Alexander Block
2012-Jun-20 10:35 UTC
[PATCH] Allow cross subvolume reflinks (2nd attempt)
Hello, This is the second attempt to bring in cross subvolume reflinks into btrfs. The first attempt was NAKed due to missing vfs mount checks and a clear description of what btrfs subvolumes are and probably also why cross subvolume reflinks are ok in the case of btrfs. This version of the patch comes from David and is in SUSE kernels since a long time, so it is tested and working. The patch also does proper vfs mount checks, so cross mount point reflinks are not possible with this patch. It only allows cross reflinks between two subvolumes which are in the same mount point. As requested in the older discussion, I''ll try to describe what subvolumes in btrfs are. From the users point of view, a subvolume is just a directory in the mounted fs with its own inode space.

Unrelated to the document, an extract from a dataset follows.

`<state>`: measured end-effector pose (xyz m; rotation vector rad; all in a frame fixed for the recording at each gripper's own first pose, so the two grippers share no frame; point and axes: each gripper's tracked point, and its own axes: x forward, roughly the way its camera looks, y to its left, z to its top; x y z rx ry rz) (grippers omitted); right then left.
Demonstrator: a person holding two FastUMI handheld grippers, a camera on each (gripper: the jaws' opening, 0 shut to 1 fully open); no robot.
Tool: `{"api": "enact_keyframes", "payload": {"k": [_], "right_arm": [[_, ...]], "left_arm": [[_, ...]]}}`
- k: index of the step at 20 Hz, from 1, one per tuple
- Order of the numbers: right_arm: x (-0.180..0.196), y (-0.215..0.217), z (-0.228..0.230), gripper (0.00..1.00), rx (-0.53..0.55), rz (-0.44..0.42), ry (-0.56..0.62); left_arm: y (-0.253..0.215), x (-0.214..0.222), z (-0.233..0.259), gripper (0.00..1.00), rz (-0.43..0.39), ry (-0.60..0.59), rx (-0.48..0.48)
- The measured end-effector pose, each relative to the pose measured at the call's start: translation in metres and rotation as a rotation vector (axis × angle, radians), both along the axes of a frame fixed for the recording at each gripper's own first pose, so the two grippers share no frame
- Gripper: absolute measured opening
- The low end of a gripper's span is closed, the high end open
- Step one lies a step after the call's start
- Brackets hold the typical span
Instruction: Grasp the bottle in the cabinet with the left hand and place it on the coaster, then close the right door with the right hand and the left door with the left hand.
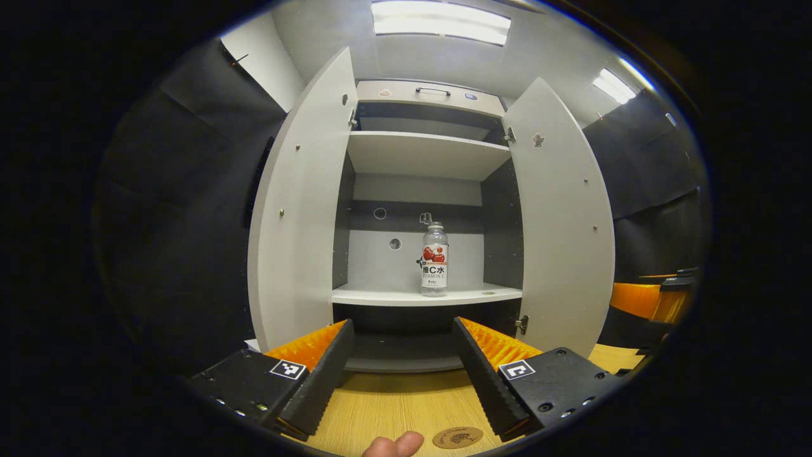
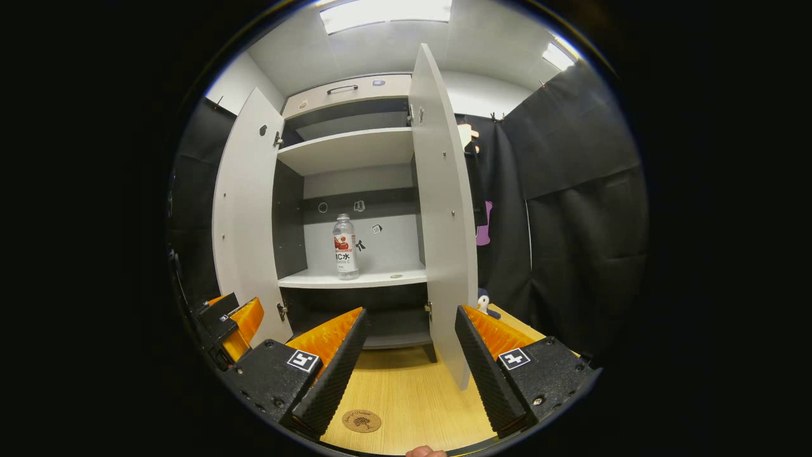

This means, that two inodes with the same number from different subvolumes are different files. Parallel to the sub directory form, a subvolume may be mounted in its own vfs mount point (I''m however not sure if this is already possible or just planned). Internally, a btrfs subvolume is a separate btree, containing all the metadata needed to store the fs of the subvolume. Additionally to the subvolumes, btrfs has snapshots, which are basically the same as subvolumes, with the difference that they share metadata and data with the snapshot origin/parent. Everything that applies to subvolumes also applies to snapshots. The clone ioctl requires the destination file to be already existing and opened for writing. This means that we do not touch any vfs semantics regarding creation/opening of files. The ioctl only copies the extents information from the source to the destination, doing proper access checks before. In my opinion, we can compare the clone ioctl to the sendfile syscall, with the difference that we don''t copy data but the information where the data lies. Link to the old discussion: http://thread.gmane.org/gmane.comp.file-systems.btrfs/9864 Only PATCH 2/2 is of interrest now. The discussion also contains some arguments why cross subvolume reflinks are a good thing, but I think this should not be the matter of the new discussion. Alex. David Sterba (1): btrfs: allow cross-subvolume file clone fs/btrfs/ioctl.c | 11 ++++++++--- 1 file changed, 8 insertions(+), 3 deletions(-) -- 1.7.10
From: David Sterba <dsterba@suse.cz> Lift the EXDEV condition and allow different root trees for files being cloned, then pass source inode''s root when searching for extents. Cloning is not allowed to cross vfsmounts, ie. when two subvolumes from one filesystem are mounted separately. Signed-off-by: David Sterba <dsterba@suse.cz> --- fs/btrfs/ioctl.c | 11 ++++++++--- 1 file changed, 8 insertions(+), 3 deletions(-) diff --git a/fs/btrfs/ioctl.c b/fs/btrfs/ioctl.c index 00fd8b5..9e89255 100644 --- a/fs/btrfs/ioctl.c +++ b/fs/btrfs/ioctl.c @@ -2352,6 +2352,10 @@ static noinline long btrfs_ioctl_clone(struct file *file, unsigned long srcfd, goto out_drop_write; } + ret = -EXDEV; + if (src_file->f_path.mnt != file->f_path.mnt) + goto out_fput; + src = src_file->f_dentry->d_inode; ret = -EINVAL; @@ -2372,7 +2376,7 @@ static noinline long btrfs_ioctl_clone(struct file *file, unsigned long srcfd, goto out_fput; ret = -EXDEV; - if (src->i_sb != inode->i_sb || BTRFS_I(src)->root != root) + if (src->i_sb != inode->i_sb) goto out_fput; ret = -ENOMEM; @@ -2446,13 +2450,14 @@ static noinline long btrfs_ioctl_clone(struct file *file, unsigned long srcfd, * note the key will change type as we walk through the * tree. */ - ret = btrfs_search_slot(NULL, root, &key, path, 0, 0); + ret = btrfs_search_slot(NULL, BTRFS_I(src)->root, &key, path, + 0, 0); if (ret < 0) goto out; nritems = btrfs_header_nritems(path->nodes[0]); if (path->slots[0] >= nritems) { - ret = btrfs_next_leaf(root, path); + ret = btrfs_next_leaf(BTRFS_I(src)->root, path); if (ret < 0) goto out; if (ret > 0) -- 1.7.10
Goffredo Baroncelli
2012-Jun-20 17:18 UTC
Re: [PATCH] Allow cross subvolume reflinks (2nd attempt)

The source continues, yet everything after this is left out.